1763. Mr. Harrison was granted £5,000 for the construction of a chronometer to determine with more accuracy the longitude at sea.

1765. The Jesuits expelled from Madrid and all Spain. The order was finally suppressed by the pope, 1773.

1774. The bill for closing the port of Boston received the royal assent.

1783. Nakita Ivanowitz, count de Panin, a Russian statesman, died. He was raised from the rank of a horse soldier, under Elizabeth, became a general under Peter, and prime minister of the great Catharine.
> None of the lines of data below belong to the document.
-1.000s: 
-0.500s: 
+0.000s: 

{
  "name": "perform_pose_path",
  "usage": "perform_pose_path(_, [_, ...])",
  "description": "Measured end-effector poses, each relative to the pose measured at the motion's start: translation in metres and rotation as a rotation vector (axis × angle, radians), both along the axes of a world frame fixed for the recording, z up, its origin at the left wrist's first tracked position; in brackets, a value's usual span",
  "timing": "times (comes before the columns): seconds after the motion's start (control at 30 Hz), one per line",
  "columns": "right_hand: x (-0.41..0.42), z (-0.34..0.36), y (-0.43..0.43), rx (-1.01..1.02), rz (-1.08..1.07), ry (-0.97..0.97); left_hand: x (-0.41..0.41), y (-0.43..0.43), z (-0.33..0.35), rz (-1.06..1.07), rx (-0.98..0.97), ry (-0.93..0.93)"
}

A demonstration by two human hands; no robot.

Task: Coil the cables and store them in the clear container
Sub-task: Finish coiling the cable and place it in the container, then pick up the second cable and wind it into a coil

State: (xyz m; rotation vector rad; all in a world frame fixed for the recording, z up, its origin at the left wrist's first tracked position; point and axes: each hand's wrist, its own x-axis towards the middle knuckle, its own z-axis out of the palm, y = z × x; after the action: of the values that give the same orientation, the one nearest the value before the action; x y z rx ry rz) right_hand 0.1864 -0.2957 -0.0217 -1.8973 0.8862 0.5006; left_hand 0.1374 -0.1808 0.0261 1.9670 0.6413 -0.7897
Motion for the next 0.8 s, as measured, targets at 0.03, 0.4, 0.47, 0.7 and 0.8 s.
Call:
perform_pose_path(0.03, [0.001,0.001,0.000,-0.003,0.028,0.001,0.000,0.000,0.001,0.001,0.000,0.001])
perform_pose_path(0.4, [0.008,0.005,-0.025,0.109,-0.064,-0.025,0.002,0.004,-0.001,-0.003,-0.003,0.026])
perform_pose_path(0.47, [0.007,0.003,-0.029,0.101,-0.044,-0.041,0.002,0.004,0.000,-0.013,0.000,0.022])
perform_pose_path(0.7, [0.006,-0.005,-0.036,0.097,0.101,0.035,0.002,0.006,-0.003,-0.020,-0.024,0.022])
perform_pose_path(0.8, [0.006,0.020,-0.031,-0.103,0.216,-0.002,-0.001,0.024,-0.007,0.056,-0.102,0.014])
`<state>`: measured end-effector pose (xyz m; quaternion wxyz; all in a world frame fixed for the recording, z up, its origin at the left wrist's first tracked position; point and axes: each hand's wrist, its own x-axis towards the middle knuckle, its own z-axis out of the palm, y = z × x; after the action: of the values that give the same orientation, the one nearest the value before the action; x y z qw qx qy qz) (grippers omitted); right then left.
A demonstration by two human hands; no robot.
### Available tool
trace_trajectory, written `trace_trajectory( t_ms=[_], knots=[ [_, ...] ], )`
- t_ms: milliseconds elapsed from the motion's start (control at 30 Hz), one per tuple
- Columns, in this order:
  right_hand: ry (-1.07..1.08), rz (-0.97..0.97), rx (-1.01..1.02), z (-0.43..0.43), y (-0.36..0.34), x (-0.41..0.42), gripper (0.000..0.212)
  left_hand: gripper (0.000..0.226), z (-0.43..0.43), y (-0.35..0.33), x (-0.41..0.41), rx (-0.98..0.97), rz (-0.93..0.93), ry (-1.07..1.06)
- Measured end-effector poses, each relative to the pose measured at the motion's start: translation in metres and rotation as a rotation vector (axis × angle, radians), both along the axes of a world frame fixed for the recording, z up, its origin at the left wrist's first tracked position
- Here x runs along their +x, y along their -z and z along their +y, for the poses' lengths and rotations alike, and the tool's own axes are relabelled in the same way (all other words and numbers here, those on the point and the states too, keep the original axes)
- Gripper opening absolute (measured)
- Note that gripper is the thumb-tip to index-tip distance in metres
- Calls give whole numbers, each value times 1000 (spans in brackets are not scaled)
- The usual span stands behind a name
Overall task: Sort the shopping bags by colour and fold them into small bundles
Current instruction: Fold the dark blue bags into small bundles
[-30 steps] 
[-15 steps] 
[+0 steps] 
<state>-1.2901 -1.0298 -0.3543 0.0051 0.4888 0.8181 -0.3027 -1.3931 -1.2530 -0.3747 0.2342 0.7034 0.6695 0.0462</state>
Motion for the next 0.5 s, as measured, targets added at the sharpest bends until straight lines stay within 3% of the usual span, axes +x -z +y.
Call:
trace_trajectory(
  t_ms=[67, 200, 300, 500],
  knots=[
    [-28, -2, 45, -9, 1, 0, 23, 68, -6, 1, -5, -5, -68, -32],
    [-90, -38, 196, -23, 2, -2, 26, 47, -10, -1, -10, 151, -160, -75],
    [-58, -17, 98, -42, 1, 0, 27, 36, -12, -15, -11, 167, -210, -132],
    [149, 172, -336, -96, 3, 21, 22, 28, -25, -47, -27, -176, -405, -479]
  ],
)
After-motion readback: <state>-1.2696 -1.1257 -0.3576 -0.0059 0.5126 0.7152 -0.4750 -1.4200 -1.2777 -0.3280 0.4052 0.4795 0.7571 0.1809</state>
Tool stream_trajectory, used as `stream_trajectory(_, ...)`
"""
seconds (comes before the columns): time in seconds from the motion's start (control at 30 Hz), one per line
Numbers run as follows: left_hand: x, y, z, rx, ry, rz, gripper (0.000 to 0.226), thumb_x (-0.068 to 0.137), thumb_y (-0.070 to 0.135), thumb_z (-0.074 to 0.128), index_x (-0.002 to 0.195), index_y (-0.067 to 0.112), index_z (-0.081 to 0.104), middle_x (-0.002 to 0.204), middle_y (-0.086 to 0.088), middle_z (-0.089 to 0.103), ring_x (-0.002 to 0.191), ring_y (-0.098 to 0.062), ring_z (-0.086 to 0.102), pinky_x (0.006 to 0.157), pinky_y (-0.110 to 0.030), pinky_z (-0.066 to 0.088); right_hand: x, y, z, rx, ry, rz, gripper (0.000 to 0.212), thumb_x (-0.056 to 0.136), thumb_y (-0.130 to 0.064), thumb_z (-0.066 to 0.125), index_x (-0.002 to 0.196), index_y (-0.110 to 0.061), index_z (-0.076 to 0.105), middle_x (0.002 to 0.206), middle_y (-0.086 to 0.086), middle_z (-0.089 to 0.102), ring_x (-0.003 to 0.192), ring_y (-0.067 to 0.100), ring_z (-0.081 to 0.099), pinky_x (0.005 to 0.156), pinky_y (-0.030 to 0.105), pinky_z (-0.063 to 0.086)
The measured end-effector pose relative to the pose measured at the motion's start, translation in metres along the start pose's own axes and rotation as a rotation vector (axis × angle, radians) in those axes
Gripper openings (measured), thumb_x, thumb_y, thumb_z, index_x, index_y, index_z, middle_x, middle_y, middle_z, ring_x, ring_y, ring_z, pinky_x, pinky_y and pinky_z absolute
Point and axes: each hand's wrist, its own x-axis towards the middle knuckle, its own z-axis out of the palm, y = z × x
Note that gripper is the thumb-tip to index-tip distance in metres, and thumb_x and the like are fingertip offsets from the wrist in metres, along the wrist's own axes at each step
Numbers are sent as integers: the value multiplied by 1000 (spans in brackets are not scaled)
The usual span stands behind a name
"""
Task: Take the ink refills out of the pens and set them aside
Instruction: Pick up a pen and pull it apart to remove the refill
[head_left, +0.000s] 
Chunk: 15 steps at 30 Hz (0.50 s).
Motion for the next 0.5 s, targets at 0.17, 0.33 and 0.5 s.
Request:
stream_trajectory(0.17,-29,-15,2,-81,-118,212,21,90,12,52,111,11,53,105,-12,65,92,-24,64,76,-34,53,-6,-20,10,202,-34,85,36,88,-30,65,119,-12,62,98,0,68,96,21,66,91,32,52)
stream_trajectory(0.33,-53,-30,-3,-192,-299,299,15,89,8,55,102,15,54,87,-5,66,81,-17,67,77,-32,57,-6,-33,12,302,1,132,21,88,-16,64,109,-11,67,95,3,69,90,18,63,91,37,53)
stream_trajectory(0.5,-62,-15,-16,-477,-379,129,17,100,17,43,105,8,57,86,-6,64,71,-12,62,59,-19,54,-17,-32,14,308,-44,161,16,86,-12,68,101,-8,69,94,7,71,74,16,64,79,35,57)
He possessed great powers of mind, and other qualifications for the high places which he occupied, but his business habits were lax, his conduct haughty, and his manners dissolute.

1791. Matthias Ogden, a revolutionary patriot, died. He was one of the first that joined Washington at Cambridge; he penetrated the wilderness with Arnold to Canada, and was wounded in the attack on Quebec. On his return he was promoted by congress, and remained in the army through the war.

1794. The national convention of France, in the plenitude of omniscience, decreed that there was no God!

1795. The British museum purchased the oriental manuscripts of Mr. Halstead, the disciple of the prophet Brothers.

1797. Daniel Bull Macartney, an Irish gentleman, died, aged 112. He married his fifth wife, who survived him, at the age of 84, when she was 14, by whom he had 20 children in 20 years. His constitution was so hardy that no cold affected him, and he could not bear the warmth of a sheet in the night time for the last 70 years of his life. In company he drank freely of rum and brandy, which he called naked truth; and retained his activity to the time of his death.

1797. Bonaparte, from his head quarters at Klagenfurth, offered peace to the archduke Charles.

1801. The island of Santa Cruz, in the West Indies, surrendered to the British under Admiral Duckworth. It was afterwards restored.